Gary Haines, 60 and from Market Drayton, was part of a scheme which saw Coca-Cola Enterprises manager Noel Corry take more than £1.5 million in bribes.

Haines was the managing director of Tritec Systems and Electron Systems, companies which paid Corry more than £600,000.

The 56-year-old Coca-Cola manager provided Haines' companies and a third firm called Boulting Group - now named WABGS Ltd - with confidential and sensitive information which gave them an advantage over rivals when bidding for contracts between 2004 and 2013.

At Southwark Crown Court on Thursday, Haines and Corry were both given 20-month suspended sentences while Peter Kinsella, 58, a contract manager at Boulting, was handed a 12-month suspended sentence.

All three have been ordered to carry out 200 hours of unpaid work and the companies themselves have been fined between £70,000 and £500,000 for failing to prevent bribery.

Noel Corry worked for Coca-Cola Enterprises

Corry, who was a senior engineering manager responsible for identifying electrical services contractors for bottling plants in the UK, was forced to sell his family home and hand over his pension savings to repay Coca-Cola Enterprises Ltd £1.7 million when his nine-year scheme was discovered.

The court previously heard Corry was given bribes through payments for "bogus" contracts for Coca-Cola Enterprises, in which work was never carried out, or had the firm pay more than the actual amount charged for real work and was sent the difference, prosecutors said.

By the time he was discovered and dismissed, Corry had received at least £950,000 from Boulting, while Tritec Systems and Electron Systems had paid more than £600,000 in bribes, the court heard.

Boulting, which was said to have benefited by £13 million, received a fine of £500,000, while the other two companies were made to pay £70,000.

Prosecutors said bribes would be made to Corry in the form of sham payments to a shell company he controlled through family members, Trojan Ltd, Alpha Windows - owned by his brother-in-law - or Axial Partnership Ltd, a company in which he was a partner.

He also received hundreds of thousands of pounds as sponsorship or through other payments to Droylsden FC, a football club also run by his brother-in-law and of which he was president.

Peter Kinsella was a regional manager at engineering company Boulting Group

Corry would also arrange expensive entertainment events through corporate events company Sports Management UK Ltd, including one payment of more than £11,000 for Manchester United season tickets, which would then be paid by companies he favoured.

Haines was eventually arrested when police raided his home in Pell Wall, Market Drayton, in March 2015.

He pleaded guilty to two counts of corruption while Corry, of Lymm, Cheshire, admitted five counts of corruption. Kinsella, of Manchester, pleaded guilty to three counts of corruption and three counts of conspiracy to bribe.

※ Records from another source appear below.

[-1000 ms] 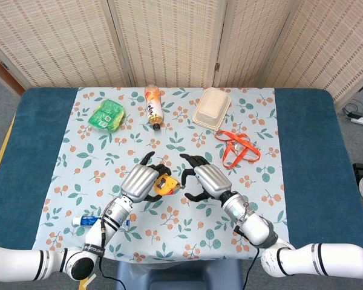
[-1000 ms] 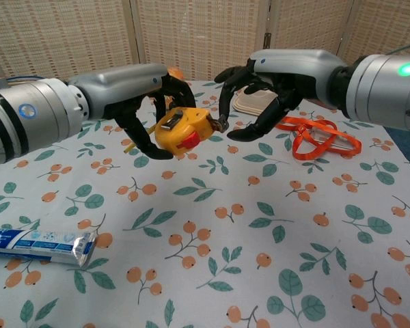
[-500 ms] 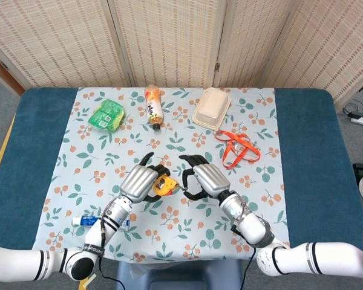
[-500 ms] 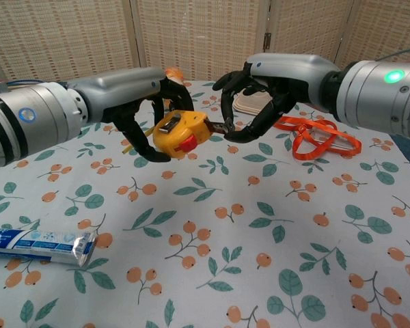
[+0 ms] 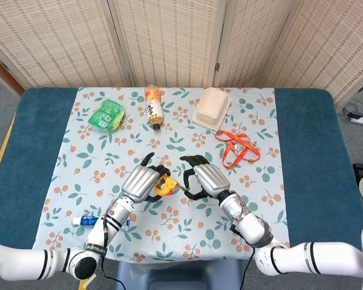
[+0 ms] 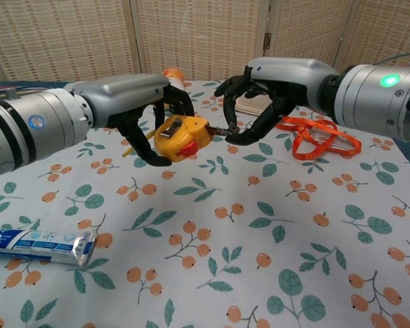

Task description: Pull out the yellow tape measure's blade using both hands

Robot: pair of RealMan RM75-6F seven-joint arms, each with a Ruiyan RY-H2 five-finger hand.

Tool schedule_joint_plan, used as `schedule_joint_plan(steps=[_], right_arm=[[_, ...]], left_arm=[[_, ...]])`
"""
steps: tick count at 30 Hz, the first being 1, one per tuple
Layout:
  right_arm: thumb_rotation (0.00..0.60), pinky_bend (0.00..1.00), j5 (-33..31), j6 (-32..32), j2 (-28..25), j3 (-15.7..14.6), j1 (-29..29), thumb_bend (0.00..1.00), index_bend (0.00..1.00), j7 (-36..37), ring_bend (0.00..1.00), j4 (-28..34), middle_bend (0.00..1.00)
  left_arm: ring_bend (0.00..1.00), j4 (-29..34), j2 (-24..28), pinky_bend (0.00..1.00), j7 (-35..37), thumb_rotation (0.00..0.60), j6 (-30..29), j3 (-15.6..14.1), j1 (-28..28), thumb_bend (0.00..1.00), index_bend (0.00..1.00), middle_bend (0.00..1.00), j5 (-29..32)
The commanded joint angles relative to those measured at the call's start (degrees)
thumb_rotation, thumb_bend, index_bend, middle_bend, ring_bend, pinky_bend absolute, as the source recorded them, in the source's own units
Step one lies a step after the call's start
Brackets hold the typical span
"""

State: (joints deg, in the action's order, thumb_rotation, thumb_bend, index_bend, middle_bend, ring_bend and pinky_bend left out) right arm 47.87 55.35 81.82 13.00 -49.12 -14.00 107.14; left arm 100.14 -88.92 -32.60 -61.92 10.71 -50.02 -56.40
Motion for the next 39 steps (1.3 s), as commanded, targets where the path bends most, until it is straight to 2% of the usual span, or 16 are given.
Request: schedule_joint_plan(steps=[1,7,15,21,31,39], right_arm=[[0.600,0.00,-0.23,0.13,0.13,-0.04,-0.10,0.34,0.67,-0.30,0.10,-0.10,0.14],[0.600,0.00,-0.54,0.41,0.24,0.00,0.02,0.34,0.71,-0.21,0.13,-0.37,0.17],[0.600,0.00,0.58,1.10,-0.41,-0.20,0.96,0.52,0.74,0.55,0.11,-0.44,0.20],[0.600,0.00,2.31,1.27,-2.02,-0.60,2.42,0.55,0.75,2.16,0.11,-0.12,0.20],[0.600,0.00,7.65,1.84,-7.90,-2.16,6.82,0.55,0.75,6.78,0.11,2.44,0.20],[0.600,0.00,15.74,3.22,-15.01,-3.99,12.59,0.55,0.75,14.66,0.11,5.18,0.21]], left_arm=[[0.47,-0.04,-0.17,0.00,-0.16,0.600,-0.03,0.08,-0.12,0.33,0.59,0.59,0.13],[0.47,-0.25,-0.43,0.00,-0.53,0.600,-0.28,-0.03,-0.17,0.33,0.59,0.59,0.15],[0.47,-1.61,-0.10,0.00,0.68,0.600,-1.00,-1.07,0.87,0.33,0.59,0.59,-1.68],[0.47,-3.76,1.05,0.00,3.55,0.600,-1.38,-2.56,2.63,0.33,0.59,0.59,-4.69],[0.48,-11.65,2.73,0.00,10.92,0.600,0.01,-4.89,5.20,0.33,0.60,0.59,-10.41],[0.48,-20.09,2.89,0.00,19.48,0.600,1.41,-6.06,6.82,0.33,0.60,0.59,-15.20]])
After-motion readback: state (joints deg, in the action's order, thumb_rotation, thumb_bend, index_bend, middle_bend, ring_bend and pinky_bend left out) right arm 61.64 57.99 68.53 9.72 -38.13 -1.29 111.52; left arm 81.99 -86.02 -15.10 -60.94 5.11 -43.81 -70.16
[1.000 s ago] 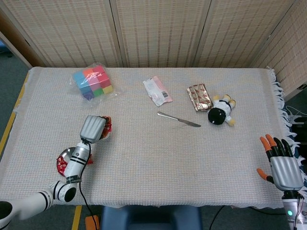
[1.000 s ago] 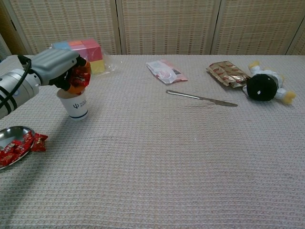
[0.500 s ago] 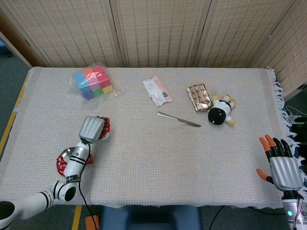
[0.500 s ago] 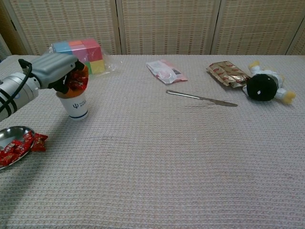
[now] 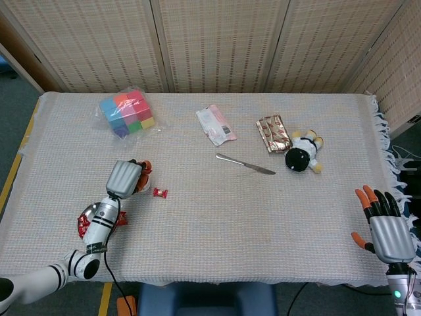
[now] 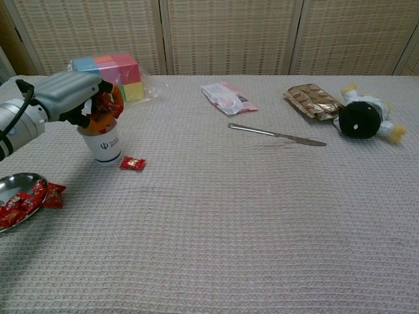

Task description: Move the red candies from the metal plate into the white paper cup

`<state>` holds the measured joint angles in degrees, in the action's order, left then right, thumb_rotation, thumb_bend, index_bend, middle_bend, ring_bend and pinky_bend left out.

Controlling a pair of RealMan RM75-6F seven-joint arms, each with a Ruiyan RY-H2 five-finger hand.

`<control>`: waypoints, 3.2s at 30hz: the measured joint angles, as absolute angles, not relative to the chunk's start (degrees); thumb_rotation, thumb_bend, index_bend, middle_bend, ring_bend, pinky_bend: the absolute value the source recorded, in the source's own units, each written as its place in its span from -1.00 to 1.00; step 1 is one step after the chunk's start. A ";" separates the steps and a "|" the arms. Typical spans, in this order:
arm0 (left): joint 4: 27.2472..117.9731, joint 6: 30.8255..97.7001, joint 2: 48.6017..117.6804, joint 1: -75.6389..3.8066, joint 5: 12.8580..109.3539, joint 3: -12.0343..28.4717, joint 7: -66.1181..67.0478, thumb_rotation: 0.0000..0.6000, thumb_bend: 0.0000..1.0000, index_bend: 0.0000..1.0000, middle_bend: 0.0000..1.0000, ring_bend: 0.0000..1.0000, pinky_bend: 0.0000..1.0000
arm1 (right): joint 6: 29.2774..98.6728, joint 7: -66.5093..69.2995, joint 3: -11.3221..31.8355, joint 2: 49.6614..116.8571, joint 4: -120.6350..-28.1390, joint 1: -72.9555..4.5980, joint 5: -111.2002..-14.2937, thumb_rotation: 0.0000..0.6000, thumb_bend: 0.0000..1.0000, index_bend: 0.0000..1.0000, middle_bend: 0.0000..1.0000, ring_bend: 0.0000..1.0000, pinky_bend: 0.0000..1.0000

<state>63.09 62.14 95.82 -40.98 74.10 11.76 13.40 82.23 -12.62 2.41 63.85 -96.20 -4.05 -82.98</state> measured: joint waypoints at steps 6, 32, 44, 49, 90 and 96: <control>63.69 62.22 95.14 -40.59 73.97 11.67 12.98 1.00 0.04 -0.21 0.10 -0.02 1.00 | 82.50 -12.61 2.42 63.83 -96.24 -3.93 -83.07 1.00 -0.77 -1.00 -1.00 -1.00 -1.00; 69.95 67.11 90.53 -37.38 78.94 8.63 9.74 1.00 -0.06 -0.46 -0.30 0.00 1.00 | 82.62 -12.23 2.11 63.60 -96.38 -3.80 -83.80 1.00 -0.77 -1.00 -1.00 -1.00 -1.00; 75.21 71.56 90.55 -34.03 88.11 1.40 16.18 1.00 -0.05 -0.51 -0.48 0.73 1.00 | 82.89 -11.26 1.12 63.16 -96.78 -3.71 -86.18 1.00 -0.77 -1.00 -1.00 -1.00 -1.00; 71.20 70.28 93.68 -34.00 87.72 1.27 21.95 1.00 -0.04 -0.51 -0.52 0.80 1.00 | 83.05 -10.76 0.81 62.88 -96.80 -3.59 -86.85 1.00 -0.77 -1.00 -1.00 -1.00 -1.00; 45.02 63.42 107.23 -38.37 88.81 2.14 32.43 1.00 -0.01 -0.40 -0.29 0.85 1.00 | 82.51 -10.12 0.66 62.43 -96.97 -3.66 -86.93 1.00 -0.77 -1.00 -1.00 -1.00 -1.00; 44.77 63.56 107.22 -38.16 88.70 2.02 32.32 1.00 -0.01 -0.36 -0.23 0.84 1.00 | 82.30 -10.08 0.65 62.39 -96.90 -3.71 -86.83 1.00 -0.77 -1.00 -1.00 -1.00 -1.00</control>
<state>44.77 63.56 107.22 -38.16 88.70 2.02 32.32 82.30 -10.08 0.65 62.39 -96.90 -3.71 -86.83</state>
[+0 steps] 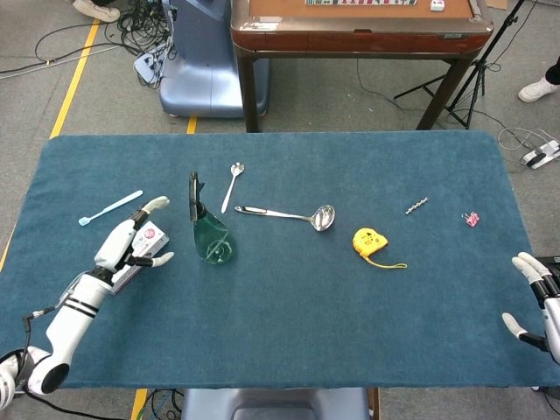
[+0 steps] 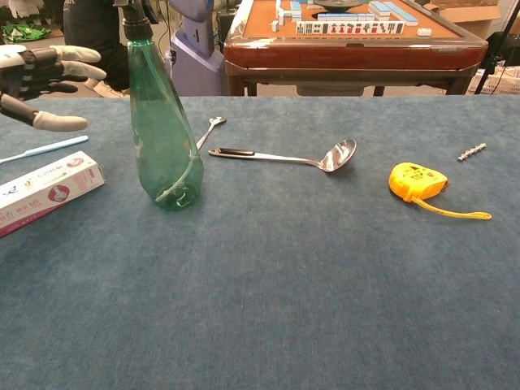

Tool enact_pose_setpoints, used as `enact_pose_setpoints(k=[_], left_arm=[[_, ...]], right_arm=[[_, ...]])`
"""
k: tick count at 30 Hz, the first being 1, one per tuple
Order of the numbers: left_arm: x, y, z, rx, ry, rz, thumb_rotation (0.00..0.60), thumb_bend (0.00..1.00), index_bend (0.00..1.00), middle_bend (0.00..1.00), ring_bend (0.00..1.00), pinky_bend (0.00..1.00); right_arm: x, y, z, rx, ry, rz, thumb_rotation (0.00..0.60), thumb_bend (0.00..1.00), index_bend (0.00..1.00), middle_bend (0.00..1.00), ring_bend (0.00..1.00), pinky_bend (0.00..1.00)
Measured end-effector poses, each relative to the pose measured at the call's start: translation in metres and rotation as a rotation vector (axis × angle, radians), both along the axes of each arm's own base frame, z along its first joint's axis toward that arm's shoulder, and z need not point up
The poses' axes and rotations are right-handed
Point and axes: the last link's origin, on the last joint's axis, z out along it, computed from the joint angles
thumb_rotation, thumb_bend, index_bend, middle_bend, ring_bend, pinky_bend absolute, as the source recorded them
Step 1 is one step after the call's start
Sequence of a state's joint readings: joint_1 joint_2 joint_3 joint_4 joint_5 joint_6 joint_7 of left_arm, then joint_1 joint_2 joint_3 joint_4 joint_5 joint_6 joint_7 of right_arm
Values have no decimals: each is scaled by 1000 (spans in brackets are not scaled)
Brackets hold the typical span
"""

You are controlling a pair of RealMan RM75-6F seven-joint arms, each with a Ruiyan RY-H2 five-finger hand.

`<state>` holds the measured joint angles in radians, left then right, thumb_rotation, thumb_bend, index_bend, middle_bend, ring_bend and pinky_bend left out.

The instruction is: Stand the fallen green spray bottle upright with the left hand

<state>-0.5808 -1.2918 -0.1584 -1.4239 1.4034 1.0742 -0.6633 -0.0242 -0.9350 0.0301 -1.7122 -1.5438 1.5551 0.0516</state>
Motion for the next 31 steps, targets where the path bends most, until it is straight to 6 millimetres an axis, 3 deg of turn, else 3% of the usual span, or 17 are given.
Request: enact_pose_setpoints(k=[10,18,23,31], left_arm=[[-34,-37,36,181,142,55,600,236,124,102,32,0],[-61,-85,60,255,304,140,600,237,130,102,35,0],[-63,-116,68,280,365,170,600,237,140,102,34,0],[-52,-149,64,307,411,136,600,237,150,102,37,0]], right_arm=[[-3,-5,-6,40,-15,-4,600,206,144,143,123,142],[-2,-7,-12,70,-20,1,600,206,144,151,123,141],[2,-10,-19,89,-31,25,600,206,144,151,123,141],[7,-11,-27,89,-16,45,600,206,144,154,123,141]])
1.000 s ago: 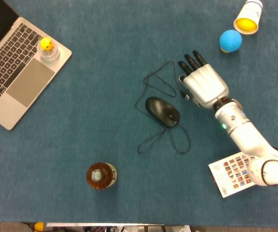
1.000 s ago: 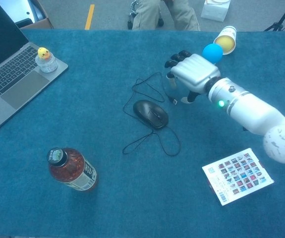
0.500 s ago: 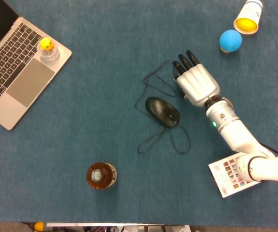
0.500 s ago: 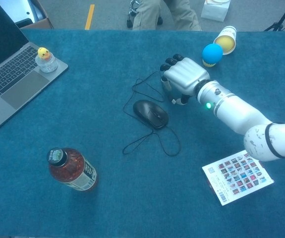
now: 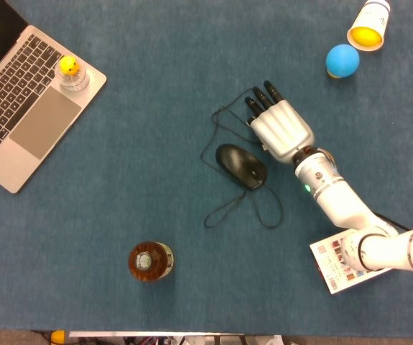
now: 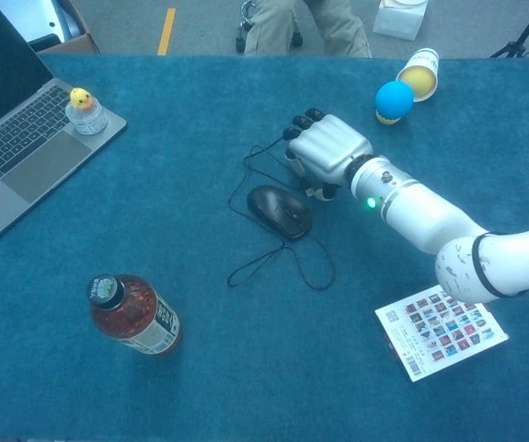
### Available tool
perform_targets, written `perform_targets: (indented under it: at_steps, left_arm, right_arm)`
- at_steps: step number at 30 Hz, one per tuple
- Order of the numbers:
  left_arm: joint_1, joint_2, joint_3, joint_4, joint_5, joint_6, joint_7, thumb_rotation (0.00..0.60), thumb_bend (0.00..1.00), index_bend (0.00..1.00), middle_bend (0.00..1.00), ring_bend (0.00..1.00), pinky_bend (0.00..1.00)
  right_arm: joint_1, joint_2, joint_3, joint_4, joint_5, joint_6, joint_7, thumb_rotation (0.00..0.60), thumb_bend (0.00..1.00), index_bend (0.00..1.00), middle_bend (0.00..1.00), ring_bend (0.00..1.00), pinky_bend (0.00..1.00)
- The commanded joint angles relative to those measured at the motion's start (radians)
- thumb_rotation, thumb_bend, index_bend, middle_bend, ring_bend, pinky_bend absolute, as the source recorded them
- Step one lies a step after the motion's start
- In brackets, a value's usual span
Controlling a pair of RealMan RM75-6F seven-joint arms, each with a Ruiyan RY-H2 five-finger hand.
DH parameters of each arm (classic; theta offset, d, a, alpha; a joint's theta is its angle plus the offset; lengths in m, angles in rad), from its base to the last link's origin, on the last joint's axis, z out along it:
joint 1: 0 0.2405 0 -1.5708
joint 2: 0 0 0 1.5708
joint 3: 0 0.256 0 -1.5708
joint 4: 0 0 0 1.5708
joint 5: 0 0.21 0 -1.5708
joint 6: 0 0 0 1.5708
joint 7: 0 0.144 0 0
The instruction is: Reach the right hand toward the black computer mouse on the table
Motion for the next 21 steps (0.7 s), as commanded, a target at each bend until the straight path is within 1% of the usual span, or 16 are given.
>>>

Tritec Systems had pleaded guilty to corruption and failure to prevent bribery; Electron Systems admitted corruption and failure to prevent bribery and WABGS pleaded guilty to one count of failure to prevent bribery.

Alistair Dickson of the CPS said: "Corry had established a corrupt culture in the procurement exercise, awarding contracts to those companies whose senior managers were prepared to bribe him for doing so.

"Coca Cola Enterprises were wholly unaware of Corry's corrupt actions to enrich himself.

"The contracting companies should have had in place compliance measures which would have prevented the payments being made and led to the corruption being exposed."

Detective Superintendent John Roch, of the Metropolitan Police, said: "Corry, Haines and Kinsella worked hard to present themselves as reputable, reliable and genuine businessmen but in fact they were the exact opposite.

"Corry's role was one of power; he was the subject matter lead within Coca Cola Enterprises UK and although he did not make the final decision on competitive tenders, his opinion carried considerable influence with both the project managers and procurement team.

"This is the first time the Met has charged and convicted a company with failure to prevent bribery and sends a strong message to individuals out there who seek to create an advantage for their business."